EAST Lancashire’s top police officer has said everything possible is being done to tackle human trafficking and sexual exploitation in the area.

Chief Superintendent Matt Horn, the divisional commander, made the comments in the wake of last week’s human trafficking raids which saw two men and a woman arrested.

MORE TOP STORIES:

The raid was the third such operation in five months in Blackburn as police look to crackdown on women being trafficked to East Lancashire from Romania to be forced to work as prostitutes.

Chf Supt Horn said his officers are coming across the problem more often and the arrests show they are taking the issue seriously.

He said: “There is a problem and there are issues of human trafficking and child sexual exploitation.

“That’s something that we have come across more and more, it’s something that we’re educating our officers to look out for and recognise the signs of and we won’t shy away from dealing with it.

“If we come across the signs of that and the vulnerabilities I would expect my officers to deal with that.

“We have appointed a lead officer, DCI Sion Hall.

“There are links to organised crime, possibly internationally, in the human trafficking cases.

“It’s an increasing issue that we’re alive to and we’re putting some resources to it to recognise it.

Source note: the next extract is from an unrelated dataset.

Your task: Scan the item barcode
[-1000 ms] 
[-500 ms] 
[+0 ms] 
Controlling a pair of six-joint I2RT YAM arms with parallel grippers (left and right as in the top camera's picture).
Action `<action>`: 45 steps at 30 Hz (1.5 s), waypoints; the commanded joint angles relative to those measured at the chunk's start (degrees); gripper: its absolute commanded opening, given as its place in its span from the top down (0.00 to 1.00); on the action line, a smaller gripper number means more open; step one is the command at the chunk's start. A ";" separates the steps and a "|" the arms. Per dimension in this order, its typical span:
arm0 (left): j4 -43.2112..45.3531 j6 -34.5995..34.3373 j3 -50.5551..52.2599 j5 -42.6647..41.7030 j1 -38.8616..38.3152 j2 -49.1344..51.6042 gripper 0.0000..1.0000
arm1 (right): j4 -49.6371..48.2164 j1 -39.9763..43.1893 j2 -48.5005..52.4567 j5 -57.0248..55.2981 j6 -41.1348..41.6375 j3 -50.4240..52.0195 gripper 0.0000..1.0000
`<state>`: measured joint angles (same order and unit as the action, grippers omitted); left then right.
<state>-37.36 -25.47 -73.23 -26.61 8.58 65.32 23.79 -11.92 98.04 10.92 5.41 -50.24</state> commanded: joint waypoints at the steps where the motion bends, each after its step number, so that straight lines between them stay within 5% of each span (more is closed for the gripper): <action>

“When we find it, and we are looking for it, we will make sure that we deal with it.”

In the latest phase of Operation Proteus, police executed warrants at a house in Wensley Road, where they found three women, aged 20, 24 and 34, thought to be Romanian.

At a property in St James Road, they found two women of Eastern European descent aged 25 and 32.

All five women were taken to a place of safety and were being supported by specially trained officers.

As a result of last Wednesday’s operation two men, aged 21 and 28, were arrested at the house in St James’s Road on suspicion of human trafficking.

A 29-year-old woman was arrested at the property in Wensley Road over the same allegation.

All three have been released on bail until October 4.

Anyone with information about human trafficking, slavery or forced labour in their area is urged to call police on the non-emergency number 101.